You can use condoms to … 

1. ... STORE WATER.

Compact, super-stretchy, and watertight, condoms are a survivalist’s dream. If you do it right, you can collect and store up to two liters of water in a single condom.

2. ... WRAP UP YOUR WEAPON.

Soldiers love condoms, and not just for the reason you think. GIs have covered their rifle barrels with condoms to keep the guns clean and dry since World War II. During the Gulf War, the British Ministry of Defense shipped 500,000 custom-made camouflage condoms to troops in Saudi Arabia with the express purpose of protecting the guns from filling with sand.

3. ... PLAY BALL.

Children in Chimoio, Mozambique, make soccer balls out of condoms. They scrunch up a few condoms as a lightweight core, tie them together, and cover them with rags. The kids get the condoms from their mothers or swipe them from family planning clinics, much to the consternation of public health officials. "When used consistently and correctly, condoms are an effective means of preventing HIV, gonorrhea and unwanted pregnancies,” one official told IRIN News, “but the results of distribution efforts can be reduced to zero when they're used to make toys instead."

4. ... GO FISHING.

Image Credit: Mike Warren

Left your bobber at home? No problem. Simply inflate a condom halfway, tie it off, and add it to your fishing line. Presto: instant bobber.

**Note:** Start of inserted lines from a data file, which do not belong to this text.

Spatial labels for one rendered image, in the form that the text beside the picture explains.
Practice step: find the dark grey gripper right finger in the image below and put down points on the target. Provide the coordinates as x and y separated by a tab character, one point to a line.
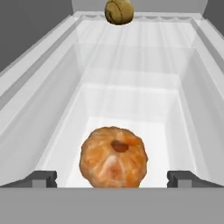
182	178

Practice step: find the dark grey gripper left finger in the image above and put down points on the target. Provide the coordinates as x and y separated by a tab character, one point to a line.
40	178

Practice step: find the orange peach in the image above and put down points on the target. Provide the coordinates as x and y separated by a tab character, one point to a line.
113	157

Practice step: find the white fridge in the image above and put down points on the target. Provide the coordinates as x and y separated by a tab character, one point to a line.
122	87

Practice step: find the brown round fruit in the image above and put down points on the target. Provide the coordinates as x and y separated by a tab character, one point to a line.
119	11

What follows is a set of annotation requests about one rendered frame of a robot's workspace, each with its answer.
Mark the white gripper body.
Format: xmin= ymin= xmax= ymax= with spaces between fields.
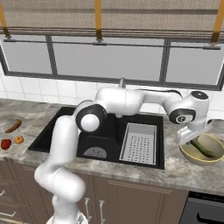
xmin=175 ymin=123 xmax=207 ymax=146

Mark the yellow-green bowl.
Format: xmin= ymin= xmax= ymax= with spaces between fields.
xmin=178 ymin=132 xmax=224 ymax=167

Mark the black sink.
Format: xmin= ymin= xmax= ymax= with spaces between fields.
xmin=27 ymin=106 xmax=166 ymax=171

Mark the green cucumber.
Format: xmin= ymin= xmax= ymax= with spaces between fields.
xmin=189 ymin=137 xmax=219 ymax=159

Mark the grey perforated drain rack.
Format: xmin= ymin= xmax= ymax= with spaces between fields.
xmin=118 ymin=122 xmax=158 ymax=166

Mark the black dishwasher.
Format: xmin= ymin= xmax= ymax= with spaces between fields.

5. ... LET OFF SOME STEAM.

Feeling a little tense? Have you squeezed the life out of all your stress balls? Never fear: You’ve got the makings of a new one at home.

6. ... OPEN THAT %$*& PICKLE JAR.

If you haven’t figured it out yet, condoms can do pretty much everything. The next time you encounter a jar lid that resists even your mighty grip, try stretching a condom over the top. The rubber should provide enough traction to twist that sucker right open. 

7. ... DO SCIENCE.

Scientists and engineers digging up soil samples use condoms to protect both their collections and their equipment [PDF]. Science condoms also had a role in the D-Day invasion. Allied engineers used condoms to collect samples of sand from Normandy Beach, then analyzed the sand to make sure their vehicles could actually run up onto it without sinking.

8. ... WATERPROOF YOUR MICROPHONE (OR YOUR PHONE).

A hydrophone is an instrument for recording underwater noises. But not every sound team has a hydrophone. Those that don’t turn to condoms as a cheap way to waterproof a regular microphone. This same technique works for any other kind of small electronics, including smartphones, as long as you tie the knot very, very tightly. Mike Warren at Instructables says he can even use his touch screen through the condom. 

9. ... KEEP YOUR BANDAGE DRY.

Wearing a bandage or a cast is awful enough, but trying to bathe with one on just adds insult to injury. But you can waterproof your arm or leg with, yes, a condom. You should be able to fit a good part of your arm or leg into a condom. For wounds that don’t cover the hand or foot, just snip the tip off your condom, then pull it on like a sleeve.

10. ... FAKE A GUNSHOT WOUND.

Anybody with an army of computer graphics wizards at their disposal can add realistic-looking gunshot wounds to a movie. For the rest of us, there are condoms. Watch and learn as this young special effects guru walks you through the cheap-and-dirty (and kind of gross) process of gunshot-by-condom.

11. ... START A FIRE.

The condom is like the Swiss army knife of fire. You can use the condom to protect your tinder from the elements (dryer lint is a favorite). You can use the condom itself as kindling; it’ll burn super-hot for a few minutes, although the smell will be pretty bad. You can fill the condom with water and use it as a magnifying glass to focus sunlight on something flammable. And if all else fails and you have to resort to the rubbing-two-sticks-together method, you can twist the condom into thumb loops, which will really speed up the process.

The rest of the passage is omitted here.